College campuses are merely reflections of the national mood. The Anti-Defamation Leaguesays there was a 167 percent increase in antisemitic assaults from 2020 to 2021. But given that context, what might address the problem at schools?

Leadership, for one thing — like the kind modeled by Wellesley’s president, Paula Johnson, who condemned the Mapping Project as promoting antisemitism. A renewed focus on the humanities is another part of the solution. As students rush to major in subjects deemed useful — fields like economics and computer science — they are leaving history and philosophy in the dust.

As a college lecturer, most recently for 15 years at Yale, I have been surprised by the gaps in students’ historical knowledge. I’ve had students who thought that President John F. Kennedy had email and that American slavery ended in the 20th century. Some students didn’t realize Holocaust survivors still walk the earth, and many knew nothing of other genocides, from Rwanda to Cambodia.

Paradoxically, ignorance is flourishing at a time when many students seem more interested than ever in history. They are dismayed that their dormitories and classroom buildings are named after slaveholders, and they know that there is something problematic about Christopher Columbus, even if they can’t always say what. These students are ill served by curriculums that have downgraded the study of history, literature and philosophy.

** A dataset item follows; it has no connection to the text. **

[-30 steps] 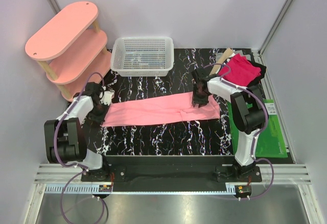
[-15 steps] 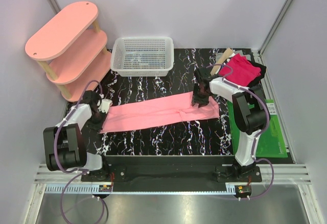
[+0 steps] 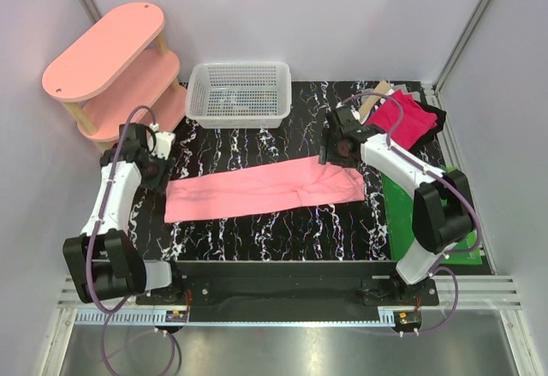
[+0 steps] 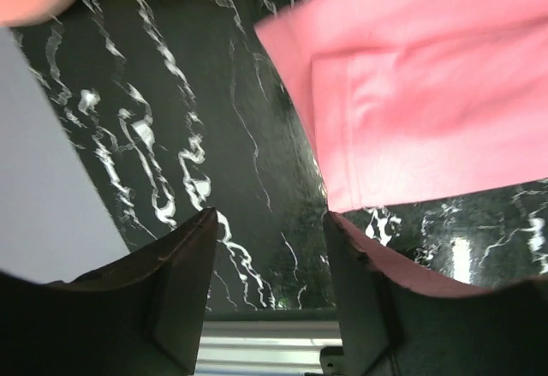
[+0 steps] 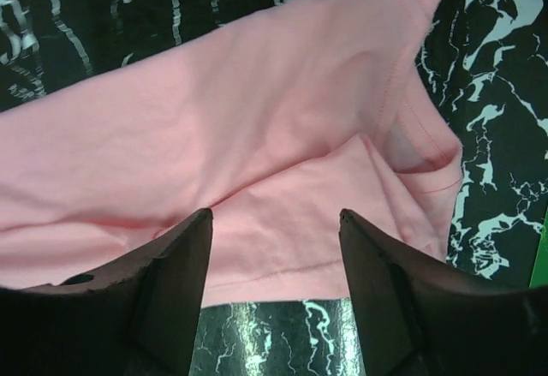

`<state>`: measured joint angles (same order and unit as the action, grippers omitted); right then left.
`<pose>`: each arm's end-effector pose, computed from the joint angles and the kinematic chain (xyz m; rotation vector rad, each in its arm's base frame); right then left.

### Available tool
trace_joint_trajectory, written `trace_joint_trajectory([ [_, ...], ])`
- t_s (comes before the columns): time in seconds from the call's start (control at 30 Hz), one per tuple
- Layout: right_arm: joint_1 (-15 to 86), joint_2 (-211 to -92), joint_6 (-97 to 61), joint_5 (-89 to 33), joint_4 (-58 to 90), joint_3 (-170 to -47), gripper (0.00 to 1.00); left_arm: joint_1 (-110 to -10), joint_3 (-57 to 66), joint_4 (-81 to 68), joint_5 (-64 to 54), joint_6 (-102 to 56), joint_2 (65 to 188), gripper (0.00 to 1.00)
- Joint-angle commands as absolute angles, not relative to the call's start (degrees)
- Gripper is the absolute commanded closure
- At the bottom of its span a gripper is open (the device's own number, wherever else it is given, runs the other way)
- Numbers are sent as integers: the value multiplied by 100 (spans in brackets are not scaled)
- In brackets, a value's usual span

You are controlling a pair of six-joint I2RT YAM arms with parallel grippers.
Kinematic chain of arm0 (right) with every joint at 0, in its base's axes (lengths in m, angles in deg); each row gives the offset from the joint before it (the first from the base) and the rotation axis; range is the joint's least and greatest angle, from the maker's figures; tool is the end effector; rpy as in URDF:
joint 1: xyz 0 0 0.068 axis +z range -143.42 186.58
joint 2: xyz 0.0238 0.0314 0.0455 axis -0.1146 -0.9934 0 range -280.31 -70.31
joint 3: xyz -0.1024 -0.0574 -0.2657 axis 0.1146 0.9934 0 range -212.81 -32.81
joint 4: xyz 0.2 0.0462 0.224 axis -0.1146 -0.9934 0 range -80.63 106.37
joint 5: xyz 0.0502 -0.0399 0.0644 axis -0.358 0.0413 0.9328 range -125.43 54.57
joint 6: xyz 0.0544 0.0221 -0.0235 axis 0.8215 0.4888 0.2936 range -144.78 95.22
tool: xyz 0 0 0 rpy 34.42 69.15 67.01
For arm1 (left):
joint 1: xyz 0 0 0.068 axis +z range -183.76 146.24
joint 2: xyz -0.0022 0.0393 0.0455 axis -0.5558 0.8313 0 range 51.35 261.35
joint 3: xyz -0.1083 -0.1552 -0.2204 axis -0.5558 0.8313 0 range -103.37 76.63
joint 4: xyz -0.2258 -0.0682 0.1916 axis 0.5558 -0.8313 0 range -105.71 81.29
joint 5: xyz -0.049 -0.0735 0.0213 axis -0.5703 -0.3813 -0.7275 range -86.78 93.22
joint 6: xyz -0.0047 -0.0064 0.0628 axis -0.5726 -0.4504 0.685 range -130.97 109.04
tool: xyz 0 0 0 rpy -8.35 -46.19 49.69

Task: Fold and stack the t-shirts
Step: Fold the tshirt

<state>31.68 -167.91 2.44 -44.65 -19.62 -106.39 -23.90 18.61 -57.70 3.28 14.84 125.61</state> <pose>0.3722 0.1659 0.2244 0.1041 2.5991 0.1189 0.2855 0.0497 0.2503 0.3775 2.6983 0.1844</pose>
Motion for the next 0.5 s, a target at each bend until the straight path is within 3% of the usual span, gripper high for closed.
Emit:
trace_joint_trajectory([
  [0.0, 3724, -16427, -148, -4958, -2116, -10682, 33, -2699, 1440, -6153, -336, 1119, 12491, 40],
  [0.2, 4445, -16646, -526, -4905, -2125, -10488, 36, -3754, 1484, -5881, -557, 662, 13237, 45],
  [0.47, 5201, -16752, -904, -5187, -2107, -10365, 38, -3799, 1448, -5609, -435, 784, 14108, 51],
])
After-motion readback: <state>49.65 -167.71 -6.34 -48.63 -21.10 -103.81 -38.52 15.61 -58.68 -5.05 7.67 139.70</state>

Narrow-mindedness hurts us all, not only Jews. But encouraging and empowering students to discuss the history of Jews — to know anything about Jews — is the one indispensable way for schools to atone for their antisemitic past. I suspect that more Stanford students have learned about antisemitism from their school’s mea culpa than from classes they’ve taken there.

I am a graduate of Wellesley College, and I was very proud when the College’s President Paula Johnson called out the student newspaper for supporting The Mapping Project, an attempt to name and shame Jews who did not follow the newspaper’s politically correct views. Dr. Johnson did not interfere with the publication, but she said forcefully that there’s no room on campus for bigotry.